Look, I’m Gonna Be Honest
I’m not one of those people who had it all figured out by 25. Hell, I’m 47 now, and I’m still figuring it out. (And honestly, I hope I never stop.)
I’m Sarah, by the way. Senior editor at a major magazine. I’ve been doing this for over 20 years. I’ve interviewed alot of people, written more words than I can count, and honestly? I’m still making mistakes. That’s the point, though, isn’t it? Life’s not about being perfect. It’s about being present.
That Time I Tried to Adult Too Hard
Remember when we all thought adulting was about having the perfect home, the perfect job, the perfect life? Yeah, no. I fell for that trap hard. It was 2008, and I was living in a tiny apartment in New York with a guy named Marcus (let’s call him that—his name was actually Greg, but Marcus sounds more dramatic).
We tried to make it work. We bought IKEA furniture, cooked fancy dinners, even got a cat. But then the cat peed on our new couch, and Marcus left for a girl he met at a conference in Austin. (True story. Ask me about it over coffee at the place on 5th sometime.)
Point is, adulting isn’t about the stuff. It’s about the stuff that matters. Like learning to be okay with a little mess.
Why I Stopped Trying to Be Perfect
I remember sitting in my editor’s office—let’s call her Linda—after a particularly rough day. I had just missed a deadline, and my article was a completeley mess. Linda looked at me and said, “Sarah, you’re too hard on yourself. Nobody’s perfect.”
Which… yeah. Fair enough. But it took me a while to really get it. I used to stress about every little thing—my committment to my job, my physicaly unkempt apartment, my lack of a succesful relationship. It was exhausting.
Then, about three months ago, I had a conversation with a colleague named Dave. We were talking about how we both felt like we were failing at adulting. He said, “I think we’re all just making it up as we go along.” And honestly, that was a game-changer for me. (Not that I’d ever use that word in an article. Too on the nose.)
The Art of Letting Go
So here’s the thing: I’ve learned to let go. Not of everything, obviously. I still care about my job, my friends, my cat (yes, I got another one—this time, a rescue). But I’ve stopped trying to be perfect. I’ve stopped trying to have it all together.

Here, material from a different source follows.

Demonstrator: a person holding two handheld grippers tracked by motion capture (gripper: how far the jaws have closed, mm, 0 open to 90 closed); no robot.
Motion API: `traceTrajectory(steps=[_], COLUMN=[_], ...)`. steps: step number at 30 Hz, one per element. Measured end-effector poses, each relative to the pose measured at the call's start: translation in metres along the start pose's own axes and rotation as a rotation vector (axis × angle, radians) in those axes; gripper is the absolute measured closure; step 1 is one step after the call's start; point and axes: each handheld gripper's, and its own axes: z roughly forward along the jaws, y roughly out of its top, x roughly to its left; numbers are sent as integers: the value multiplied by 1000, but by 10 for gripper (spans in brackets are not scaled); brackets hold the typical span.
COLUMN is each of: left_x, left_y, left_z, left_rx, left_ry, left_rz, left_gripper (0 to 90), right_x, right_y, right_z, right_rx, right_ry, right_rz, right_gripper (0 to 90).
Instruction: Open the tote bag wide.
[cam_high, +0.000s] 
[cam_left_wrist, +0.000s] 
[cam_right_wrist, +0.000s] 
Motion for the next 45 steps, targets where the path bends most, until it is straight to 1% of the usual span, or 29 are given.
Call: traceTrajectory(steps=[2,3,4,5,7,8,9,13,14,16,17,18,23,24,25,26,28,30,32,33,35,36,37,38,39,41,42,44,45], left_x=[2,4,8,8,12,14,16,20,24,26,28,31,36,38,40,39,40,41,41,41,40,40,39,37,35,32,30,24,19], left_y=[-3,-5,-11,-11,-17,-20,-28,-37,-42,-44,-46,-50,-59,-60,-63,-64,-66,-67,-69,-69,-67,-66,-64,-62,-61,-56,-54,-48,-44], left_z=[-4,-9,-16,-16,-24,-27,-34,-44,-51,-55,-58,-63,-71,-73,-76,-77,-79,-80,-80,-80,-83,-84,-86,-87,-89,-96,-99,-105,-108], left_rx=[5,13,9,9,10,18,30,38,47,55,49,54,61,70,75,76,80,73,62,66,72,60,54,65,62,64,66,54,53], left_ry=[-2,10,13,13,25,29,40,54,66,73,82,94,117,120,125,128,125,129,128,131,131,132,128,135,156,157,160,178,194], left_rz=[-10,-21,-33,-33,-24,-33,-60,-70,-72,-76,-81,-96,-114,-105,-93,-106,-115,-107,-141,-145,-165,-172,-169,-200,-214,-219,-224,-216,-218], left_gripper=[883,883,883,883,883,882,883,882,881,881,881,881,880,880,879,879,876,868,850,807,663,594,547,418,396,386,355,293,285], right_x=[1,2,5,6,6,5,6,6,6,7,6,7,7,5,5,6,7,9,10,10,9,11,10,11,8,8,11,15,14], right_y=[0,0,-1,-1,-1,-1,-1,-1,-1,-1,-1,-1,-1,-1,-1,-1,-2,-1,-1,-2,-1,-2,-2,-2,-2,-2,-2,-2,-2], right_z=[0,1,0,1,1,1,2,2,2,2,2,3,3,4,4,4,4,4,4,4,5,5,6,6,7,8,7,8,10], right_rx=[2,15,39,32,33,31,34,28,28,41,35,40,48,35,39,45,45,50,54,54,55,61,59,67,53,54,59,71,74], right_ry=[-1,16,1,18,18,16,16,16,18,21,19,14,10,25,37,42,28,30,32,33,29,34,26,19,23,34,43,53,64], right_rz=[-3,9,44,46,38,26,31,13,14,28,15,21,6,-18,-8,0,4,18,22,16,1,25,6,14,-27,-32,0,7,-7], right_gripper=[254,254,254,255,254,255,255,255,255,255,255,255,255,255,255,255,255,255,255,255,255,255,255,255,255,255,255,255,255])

And you know what? It’s kinda freeing. I still make mistakes. I still have bad days. But I’m learning to be okay with that. I’m learning to embrace the mess.
I mean, look at my apartment. It’s not always clean. There are dishes in the sink, laundry on the couch, and probably some dust bunnies under the bed. But it’s my mess, and I’m okay with that.
How to Start Living (And Stop Stressing)
So how do you start living and stop stressing? I’m not sure I have all the answers, but here are a few things that have worked for me:
1. Prioritize what matters. It’s not about doing it all. It’s about doing what’s important to you.
2. Embrace the mess. Your life doesn’t have to be perfect. It just has to be yours.
3. Learn to say no. You don’t have to do everything. It’s okay to set boundaries.
4. Take care of yourself. Whether that’s through exercise, meditation, or just a good night’s sleep, make sure you’re taking care of your physical and mental health.
5. Seek out yaşam tarzı günlük gelişim ipuçları. (That’s Turkish for “lifestyle daily development tips.” I learned that from a friend who’s been trying to learn Turkish for years. It’s a work in progress, much like life.)
A Tangent: My Love-Hate Relationship with Social Media
Speaking of embracing the mess, let’s talk about social media. I love it. I hate it. It’s a double-edged sword. On one hand, it’s a great way to connect with people. On the other hand, it’s a constant reminder of how “perfect” everyone else’s life seems to be.
But here’s the thing: social media is a highlight reel. It’s not real life. It’s curated, edited, and often completely fabricated. So why do we compare ourselves to it?
I’m not saying you should delete your accounts and live off the grid. (Although, if that’s your thing, more power to you.) I’m just saying, be mindful of how you use it. Don’t let it dictate your self-worth.
Final Thoughts (Or Lack Thereof)
So, that’s it. That’s my take on adulting. It’s messy. It’s imperfect. And that’s okay. I’m not saying I have it all figured out. I’m just saying, I’m learning to be okay with not having it all together.
And hey, if you’re reading this and feeling like you’re failing at adulting, know that you’re not alone. We’re all just figuring it out as we go along.
Now, if you’ll excuse me, I have a date with my couch, a good book, and probably some takeout. Because adulting is also about knowing when to treat yourself.
Author Bio: Sarah Thompson is a senior editor with over 20 years of experience in the magazine industry. She’s written for major publications, interviewed countless people, and learned that life’s too short not to embrace the mess. When she’s not writing, you can find her binge-watching TV shows, trying out new recipes, or cuddling with her rescue cat, Whiskers.